Privacy Policy

This Privacy Policy describes how WatchDecide (“WatchDecide”, “we”, “us”) collects, uses, processes and protects the personal data of users of the WatchDecide mobile app and the website watchdecide.app, in compliance with Regulation (EU) 2016/679 (“GDPR”) and applicable Italian and EU privacy law.

1. Data Controller

The Data Controller is WatchDecide, based in Italy. For any privacy-related question or to exercise the rights described below, you can contact us at privacy@watchdecide.app.

2. Data we collect

• Email address (waitlist)

  Collected when you join the waitlist. Purpose: to contact you at launch and manage your early-access invitation. Legal basis: consent (Art. 6.1.a GDPR).

• Usage analytics (Google Analytics 4)

  Aggregated and anonymous events and metrics about how visitors interact with watchdecide.app, collected through Google Analytics 4. IP addresses are anonymised. No identifiers are linked back to individual users. Legal basis: legitimate interest in improving the service (Art. 6.1.f GDPR).

• Apple HealthKit data

  When you grant permission inside the WatchDecide iOS app, the app reads health signals from Apple HealthKit and computes a single daily aggregated energy estimate. Raw HealthKit data is never transmitted to or stored on our servers. Only an opaque numeric estimate, generated on-device, is used to personalise recommendations. Legal basis: explicit consent (Art. 9.2.a GDPR).

3. Data processors

WatchDecide relies on a small number of vetted sub-processors that act on our behalf under Art. 28 GDPR. We do not sell or share your data for marketing purposes.

• Supabase

  Database and backend hosting for the waitlist. Data is stored in the EU-West region (Frankfurt, Germany). GDPR-compliant; a Data Processing Agreement is in place.

• Resend.io

  Transactional email delivery for waitlist confirmations and launch notifications. Receives only the email address necessary to deliver each message.

• Google Analytics 4

  Aggregated, anonymised usage analytics on the marketing website. Configured with IP anonymisation and standard retention policies (up to 14 months).

4. Data retention

• Waitlist email: kept until the user requests deletion or, at the latest, for 24 months from sign-up.
• Apple HealthKit aggregates: never stored server-side; the daily aggregate lives only on your device and is recomputed locally.
• Analytics: aggregated, anonymised data retained per Google Analytics 4 default policies (max 14 months).

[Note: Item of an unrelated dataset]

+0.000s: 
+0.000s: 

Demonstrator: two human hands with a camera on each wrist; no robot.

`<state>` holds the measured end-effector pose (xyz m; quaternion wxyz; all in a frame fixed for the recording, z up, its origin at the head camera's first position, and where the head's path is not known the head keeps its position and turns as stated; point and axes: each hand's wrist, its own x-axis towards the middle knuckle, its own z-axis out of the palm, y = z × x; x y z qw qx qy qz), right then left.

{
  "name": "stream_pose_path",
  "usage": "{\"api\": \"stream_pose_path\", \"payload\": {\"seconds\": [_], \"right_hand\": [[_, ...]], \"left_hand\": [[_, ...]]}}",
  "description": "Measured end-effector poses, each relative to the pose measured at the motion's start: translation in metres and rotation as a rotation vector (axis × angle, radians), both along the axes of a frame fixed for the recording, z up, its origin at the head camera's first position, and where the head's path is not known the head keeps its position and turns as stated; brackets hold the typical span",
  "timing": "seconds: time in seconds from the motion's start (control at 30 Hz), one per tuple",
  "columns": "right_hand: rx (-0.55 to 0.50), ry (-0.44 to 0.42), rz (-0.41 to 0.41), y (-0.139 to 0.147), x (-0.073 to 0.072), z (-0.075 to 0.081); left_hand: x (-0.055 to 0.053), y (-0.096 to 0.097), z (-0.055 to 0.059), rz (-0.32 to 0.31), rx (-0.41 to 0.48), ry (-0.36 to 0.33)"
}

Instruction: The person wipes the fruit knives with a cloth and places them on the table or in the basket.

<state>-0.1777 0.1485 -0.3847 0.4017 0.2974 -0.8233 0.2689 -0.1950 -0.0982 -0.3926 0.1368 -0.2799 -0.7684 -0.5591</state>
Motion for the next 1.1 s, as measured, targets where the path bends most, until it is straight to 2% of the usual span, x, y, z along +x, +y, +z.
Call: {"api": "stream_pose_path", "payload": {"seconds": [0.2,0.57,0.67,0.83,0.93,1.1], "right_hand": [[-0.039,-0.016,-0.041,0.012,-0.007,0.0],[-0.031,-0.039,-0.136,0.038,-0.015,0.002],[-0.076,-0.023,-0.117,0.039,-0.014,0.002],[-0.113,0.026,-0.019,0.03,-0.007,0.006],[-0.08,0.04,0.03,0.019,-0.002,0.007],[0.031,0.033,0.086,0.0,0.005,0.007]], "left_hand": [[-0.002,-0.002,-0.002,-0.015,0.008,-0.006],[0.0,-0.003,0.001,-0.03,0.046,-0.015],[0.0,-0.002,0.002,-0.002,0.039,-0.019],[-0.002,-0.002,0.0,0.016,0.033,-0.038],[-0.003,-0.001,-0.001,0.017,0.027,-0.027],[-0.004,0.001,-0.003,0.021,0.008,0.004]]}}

5. Your rights under the GDPR

You can exercise the following rights at any time by writing to privacy@watchdecide.app:

• Right of access (Art. 15) — obtain a copy of the personal data we hold about you.
• Right to rectification (Art. 16) — correct inaccurate or incomplete data.
• Right to erasure (Art. 17) — request deletion of your data (“right to be forgotten”).
• Right to restriction of processing (Art. 18).
• Right to data portability (Art. 20) — receive your data in a structured, machine-readable format.
• Right to object (Art. 21) — object to processing based on legitimate interest.
• Right to withdraw consent at any time, without affecting the lawfulness of processing already carried out.
• Right to lodge a complaint with the Italian Data Protection Authority (Garante per la protezione dei dati personali, garanteprivacy.it) or the supervisory authority of your country.

6. International data transfers

Personal data processed by Supabase is stored within the EU (Frankfurt, Germany). Some sub-processors (e.g. Google Analytics) may transfer data outside the EU on the basis of the Standard Contractual Clauses approved by the European Commission or adequacy decisions.

7. Contact

For any question about this Privacy Policy or to exercise your rights, write to privacy@watchdecide.app. We respond within 30 days as required by the GDPR.

8. Changes to this policy

We may update this Privacy Policy from time to time. Material changes will be communicated through the website or by email before they take effect. The date at the top of this page always reflects the latest revision.